ABOUT THIS TASK.
Copy out every line of the data where the word "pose" is found.

GIVEN MATERIAL.
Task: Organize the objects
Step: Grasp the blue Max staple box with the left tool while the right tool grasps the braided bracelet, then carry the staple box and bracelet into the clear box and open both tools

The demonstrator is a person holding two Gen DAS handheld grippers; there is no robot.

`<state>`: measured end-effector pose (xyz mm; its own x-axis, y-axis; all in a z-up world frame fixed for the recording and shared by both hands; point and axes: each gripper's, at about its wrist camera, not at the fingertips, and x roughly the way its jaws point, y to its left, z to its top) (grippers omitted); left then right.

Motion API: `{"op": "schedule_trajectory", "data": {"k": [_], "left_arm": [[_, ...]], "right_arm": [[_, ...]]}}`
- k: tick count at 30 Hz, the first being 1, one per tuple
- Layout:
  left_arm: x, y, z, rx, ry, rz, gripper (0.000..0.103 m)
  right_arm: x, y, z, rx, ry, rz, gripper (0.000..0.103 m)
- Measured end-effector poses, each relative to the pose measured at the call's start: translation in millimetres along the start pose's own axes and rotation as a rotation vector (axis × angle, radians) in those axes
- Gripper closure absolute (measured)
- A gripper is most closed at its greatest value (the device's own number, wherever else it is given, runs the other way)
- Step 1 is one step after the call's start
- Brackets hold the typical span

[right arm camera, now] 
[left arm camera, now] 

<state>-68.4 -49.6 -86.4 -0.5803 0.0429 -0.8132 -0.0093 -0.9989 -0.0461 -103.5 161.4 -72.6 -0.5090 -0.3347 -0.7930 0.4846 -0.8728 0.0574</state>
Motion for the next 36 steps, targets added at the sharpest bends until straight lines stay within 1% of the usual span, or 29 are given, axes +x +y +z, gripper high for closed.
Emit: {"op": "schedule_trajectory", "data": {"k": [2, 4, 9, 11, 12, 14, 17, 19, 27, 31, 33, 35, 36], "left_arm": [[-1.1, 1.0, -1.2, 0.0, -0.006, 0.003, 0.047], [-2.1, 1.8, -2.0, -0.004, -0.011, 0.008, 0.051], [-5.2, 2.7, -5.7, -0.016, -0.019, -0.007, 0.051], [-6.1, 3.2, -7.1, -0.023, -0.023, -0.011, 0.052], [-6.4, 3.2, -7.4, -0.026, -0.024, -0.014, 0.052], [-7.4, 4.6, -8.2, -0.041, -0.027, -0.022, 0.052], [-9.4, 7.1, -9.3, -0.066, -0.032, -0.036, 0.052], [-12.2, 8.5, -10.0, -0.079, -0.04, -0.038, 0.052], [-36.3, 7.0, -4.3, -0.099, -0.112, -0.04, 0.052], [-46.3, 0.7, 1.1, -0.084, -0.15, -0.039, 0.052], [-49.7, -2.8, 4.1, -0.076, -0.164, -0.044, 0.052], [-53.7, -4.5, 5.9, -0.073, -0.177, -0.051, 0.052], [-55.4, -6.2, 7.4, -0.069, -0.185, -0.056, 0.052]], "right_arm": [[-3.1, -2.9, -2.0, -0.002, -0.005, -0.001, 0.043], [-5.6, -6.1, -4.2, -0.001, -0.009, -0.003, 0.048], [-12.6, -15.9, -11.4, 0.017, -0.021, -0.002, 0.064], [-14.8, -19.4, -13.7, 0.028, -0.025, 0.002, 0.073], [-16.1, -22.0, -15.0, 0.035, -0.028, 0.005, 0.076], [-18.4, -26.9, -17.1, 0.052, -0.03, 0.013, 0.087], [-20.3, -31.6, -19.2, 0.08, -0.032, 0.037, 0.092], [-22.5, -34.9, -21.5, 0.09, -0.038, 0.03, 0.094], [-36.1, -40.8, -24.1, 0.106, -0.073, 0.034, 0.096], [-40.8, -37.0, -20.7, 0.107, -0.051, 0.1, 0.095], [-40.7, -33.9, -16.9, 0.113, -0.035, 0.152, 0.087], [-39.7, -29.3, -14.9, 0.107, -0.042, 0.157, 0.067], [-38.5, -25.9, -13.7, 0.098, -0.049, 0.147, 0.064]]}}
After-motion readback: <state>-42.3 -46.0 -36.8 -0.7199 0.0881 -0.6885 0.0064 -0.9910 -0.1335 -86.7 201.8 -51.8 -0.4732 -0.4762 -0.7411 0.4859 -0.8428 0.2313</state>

SOLUTION.
`<state>`: measured end-effector pose (xyz mm; its own x-axis, y-axis; all in a z-up world frame fixed for the recording and shared by both hands; point and axes: each gripper's, at about its wrist camera, not at the fingertips, and x roughly the way its jaws point, y to its left, z to its top) (grippers omitted); left then right.
- Measured end-effector poses, each relative to the pose measured at the call's start: translation in millimetres along the start pose's own axes and rotation as a rotation vector (axis × angle, radians) in those axes

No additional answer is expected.